▶ _Records from a data source_:
********************

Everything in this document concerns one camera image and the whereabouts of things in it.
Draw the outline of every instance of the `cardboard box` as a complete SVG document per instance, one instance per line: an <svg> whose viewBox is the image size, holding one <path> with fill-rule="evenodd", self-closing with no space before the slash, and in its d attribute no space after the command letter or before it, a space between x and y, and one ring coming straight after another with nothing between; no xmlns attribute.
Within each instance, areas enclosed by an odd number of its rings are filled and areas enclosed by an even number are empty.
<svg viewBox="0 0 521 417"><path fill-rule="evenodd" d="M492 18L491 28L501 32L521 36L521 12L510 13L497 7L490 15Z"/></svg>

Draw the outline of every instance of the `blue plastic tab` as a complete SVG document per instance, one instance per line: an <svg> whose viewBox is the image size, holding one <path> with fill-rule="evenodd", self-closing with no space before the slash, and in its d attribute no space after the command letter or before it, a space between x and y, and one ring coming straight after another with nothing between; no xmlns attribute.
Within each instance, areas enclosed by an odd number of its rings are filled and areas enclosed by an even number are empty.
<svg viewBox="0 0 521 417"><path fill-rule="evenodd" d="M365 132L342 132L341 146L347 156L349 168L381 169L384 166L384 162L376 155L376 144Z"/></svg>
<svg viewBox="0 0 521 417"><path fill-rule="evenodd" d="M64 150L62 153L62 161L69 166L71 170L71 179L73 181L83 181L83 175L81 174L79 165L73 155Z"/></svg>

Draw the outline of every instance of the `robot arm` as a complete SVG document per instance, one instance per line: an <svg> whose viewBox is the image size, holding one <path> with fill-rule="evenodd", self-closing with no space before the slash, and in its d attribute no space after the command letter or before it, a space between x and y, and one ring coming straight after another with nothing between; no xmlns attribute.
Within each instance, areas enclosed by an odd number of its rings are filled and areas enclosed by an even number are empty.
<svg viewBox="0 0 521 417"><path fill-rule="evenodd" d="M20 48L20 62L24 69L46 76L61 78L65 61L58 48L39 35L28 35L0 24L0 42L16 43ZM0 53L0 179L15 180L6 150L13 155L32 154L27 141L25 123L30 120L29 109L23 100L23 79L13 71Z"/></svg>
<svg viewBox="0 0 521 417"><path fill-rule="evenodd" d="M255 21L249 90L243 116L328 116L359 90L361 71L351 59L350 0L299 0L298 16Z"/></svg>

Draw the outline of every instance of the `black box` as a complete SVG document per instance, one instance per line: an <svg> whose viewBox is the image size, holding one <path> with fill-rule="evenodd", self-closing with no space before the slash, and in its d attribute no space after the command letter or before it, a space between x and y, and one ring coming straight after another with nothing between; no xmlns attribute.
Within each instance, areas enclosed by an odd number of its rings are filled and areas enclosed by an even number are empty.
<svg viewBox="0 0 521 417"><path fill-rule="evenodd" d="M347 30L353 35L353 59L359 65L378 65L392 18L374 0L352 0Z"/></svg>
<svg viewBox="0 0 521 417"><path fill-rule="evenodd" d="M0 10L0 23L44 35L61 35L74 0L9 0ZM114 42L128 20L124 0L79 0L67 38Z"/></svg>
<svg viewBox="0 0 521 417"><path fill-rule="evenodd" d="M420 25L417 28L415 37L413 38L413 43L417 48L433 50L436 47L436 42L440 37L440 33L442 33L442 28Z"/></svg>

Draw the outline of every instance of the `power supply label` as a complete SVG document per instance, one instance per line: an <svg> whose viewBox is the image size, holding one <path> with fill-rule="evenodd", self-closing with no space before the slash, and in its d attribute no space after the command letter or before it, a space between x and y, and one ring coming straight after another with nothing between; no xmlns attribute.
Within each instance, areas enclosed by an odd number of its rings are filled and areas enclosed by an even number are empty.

********************

▶ _WORK INSTRUCTIONS_: No line may be left out; the records are to be transcribed in full.

▶ _RESULT OF THIS TASK_:
Everything in this document concerns one camera image and the whereabouts of things in it.
Draw the outline of every instance of the `cardboard box` as a complete SVG document per instance, one instance per line: an <svg> whose viewBox is the image size, holding one <path> with fill-rule="evenodd", self-closing with no space before the slash, and in its d attribute no space after the command letter or before it, a space between x and y, and one ring coming straight after another with nothing between; no xmlns attribute.
Within each instance, areas enclosed by an odd number of its rings are filled and areas enclosed by an even number are empty.
<svg viewBox="0 0 521 417"><path fill-rule="evenodd" d="M492 18L491 28L501 32L521 36L521 12L510 13L497 7L490 15Z"/></svg>

Draw the outline of every instance of the `blue plastic tab` as a complete SVG document per instance, one instance per line: an <svg> whose viewBox is the image size, holding one <path> with fill-rule="evenodd", self-closing with no space before the slash, and in its d attribute no space after the command letter or before it, a space between x and y, and one ring coming straight after another with nothing between; no xmlns attribute.
Within each instance, areas enclosed by an odd number of its rings are filled and areas enclosed by an even number are empty.
<svg viewBox="0 0 521 417"><path fill-rule="evenodd" d="M365 132L342 132L341 146L347 156L349 168L381 169L384 166L384 162L376 155L376 144Z"/></svg>
<svg viewBox="0 0 521 417"><path fill-rule="evenodd" d="M64 150L62 153L62 161L69 166L71 170L71 179L73 181L83 181L83 175L81 174L79 165L73 155Z"/></svg>

Draw the outline of every instance of the `robot arm` as a complete SVG document per instance, one instance per line: an <svg> whose viewBox is the image size, holding one <path> with fill-rule="evenodd", self-closing with no space before the slash, and in its d attribute no space after the command letter or before it, a space between x and y, and one ring coming straight after another with nothing between; no xmlns attribute.
Within each instance, areas enclosed by an odd number of its rings are filled and areas enclosed by an even number are empty.
<svg viewBox="0 0 521 417"><path fill-rule="evenodd" d="M20 48L20 62L24 69L46 76L61 78L65 61L58 48L39 35L28 35L0 24L0 42L16 43ZM0 53L0 179L15 180L6 150L13 155L32 154L27 141L25 123L30 120L29 109L23 100L23 79L13 71Z"/></svg>
<svg viewBox="0 0 521 417"><path fill-rule="evenodd" d="M255 21L249 90L243 116L328 116L359 90L361 71L351 59L350 0L299 0L298 16Z"/></svg>

Draw the outline of every instance of the `black box` as a complete SVG document per instance, one instance per line: an <svg> whose viewBox is the image size, holding one <path> with fill-rule="evenodd", self-closing with no space before the slash, and in its d attribute no space after the command letter or before it, a space between x and y, and one ring coming straight after another with nothing between; no xmlns attribute.
Within each instance, areas enclosed by an odd number of its rings are filled and areas enclosed by an even number are empty.
<svg viewBox="0 0 521 417"><path fill-rule="evenodd" d="M347 30L353 35L353 59L359 65L378 65L392 18L374 0L352 0Z"/></svg>
<svg viewBox="0 0 521 417"><path fill-rule="evenodd" d="M0 10L0 23L44 35L61 35L74 0L9 0ZM114 42L128 20L124 0L79 0L67 38Z"/></svg>
<svg viewBox="0 0 521 417"><path fill-rule="evenodd" d="M420 25L417 28L415 37L413 38L413 43L417 48L433 50L436 47L436 42L440 37L440 33L442 33L442 28Z"/></svg>

Draw the outline of every instance of the `power supply label` as a complete SVG document per instance, one instance per line: an <svg> whose viewBox is the image size, holding one <path> with fill-rule="evenodd", self-closing with no space before the slash, and in its d attribute no space after the command letter or before it, a space between x and y, and one ring coming straight after another with nothing between; no xmlns attribute.
Within each instance, areas enclosed by an odd number of its rings are filled and areas enclosed by an even number are empty.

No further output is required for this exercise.